Exercise details
The answer must consist of the entire listing, repeated exactly.

◇ ◇ ◇ ◇ ◇

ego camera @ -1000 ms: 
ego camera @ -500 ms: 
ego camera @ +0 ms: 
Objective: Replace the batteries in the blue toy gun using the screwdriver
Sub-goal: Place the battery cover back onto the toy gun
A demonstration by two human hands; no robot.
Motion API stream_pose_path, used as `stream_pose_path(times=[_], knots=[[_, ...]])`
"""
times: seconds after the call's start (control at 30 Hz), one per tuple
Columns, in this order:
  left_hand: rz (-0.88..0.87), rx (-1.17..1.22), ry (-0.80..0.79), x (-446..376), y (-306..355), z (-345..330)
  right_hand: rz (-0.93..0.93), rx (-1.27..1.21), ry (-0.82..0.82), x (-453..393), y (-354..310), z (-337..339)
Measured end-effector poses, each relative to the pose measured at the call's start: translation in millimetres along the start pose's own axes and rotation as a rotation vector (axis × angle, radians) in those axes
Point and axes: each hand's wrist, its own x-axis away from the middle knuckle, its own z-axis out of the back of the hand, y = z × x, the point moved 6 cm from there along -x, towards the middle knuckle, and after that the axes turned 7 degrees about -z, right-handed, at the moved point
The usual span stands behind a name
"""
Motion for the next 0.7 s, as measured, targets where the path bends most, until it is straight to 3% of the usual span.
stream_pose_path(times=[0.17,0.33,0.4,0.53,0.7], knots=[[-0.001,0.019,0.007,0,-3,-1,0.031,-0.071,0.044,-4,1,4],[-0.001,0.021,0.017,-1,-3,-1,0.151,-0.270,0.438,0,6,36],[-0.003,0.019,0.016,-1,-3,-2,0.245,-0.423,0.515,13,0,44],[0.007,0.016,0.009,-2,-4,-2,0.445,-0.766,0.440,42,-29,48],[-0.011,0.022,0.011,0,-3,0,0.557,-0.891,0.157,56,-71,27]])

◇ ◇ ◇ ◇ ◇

Your response
ego camera @ -1000 ms: 
ego camera @ -500 ms: 
ego camera @ +0 ms: 
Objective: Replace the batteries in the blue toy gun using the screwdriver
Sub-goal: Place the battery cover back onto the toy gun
A demonstration by two human hands; no robot.
Motion API stream_pose_path, used as `stream_pose_path(times=[_], knots=[[_, ...]])`
"""
times: seconds after the call's start (control at 30 Hz), one per tuple
Columns, in this order:
  left_hand: rz (-0.88..0.87), rx (-1.17..1.22), ry (-0.80..0.79), x (-446..376), y (-306..355), z (-345..330)
  right_hand: rz (-0.93..0.93), rx (-1.27..1.21), ry (-0.82..0.82), x (-453..393), y (-354..310), z (-337..339)
Measured end-effector poses, each relative to the pose measured at the call's start: translation in millimetres along the start pose's own axes and rotation as a rotation vector (axis × angle, radians) in those axes
Point and axes: each hand's wrist, its own x-axis away from the middle knuckle, its own z-axis out of the back of the hand, y = z × x, the point moved 6 cm from there along -x, towards the middle knuckle, and after that the axes turned 7 degrees about -z, right-handed, at the moved point
The usual span stands behind a name
"""
Motion for the next 0.7 s, as measured, targets where the path bends most, until it is straight to 3% of the usual span.
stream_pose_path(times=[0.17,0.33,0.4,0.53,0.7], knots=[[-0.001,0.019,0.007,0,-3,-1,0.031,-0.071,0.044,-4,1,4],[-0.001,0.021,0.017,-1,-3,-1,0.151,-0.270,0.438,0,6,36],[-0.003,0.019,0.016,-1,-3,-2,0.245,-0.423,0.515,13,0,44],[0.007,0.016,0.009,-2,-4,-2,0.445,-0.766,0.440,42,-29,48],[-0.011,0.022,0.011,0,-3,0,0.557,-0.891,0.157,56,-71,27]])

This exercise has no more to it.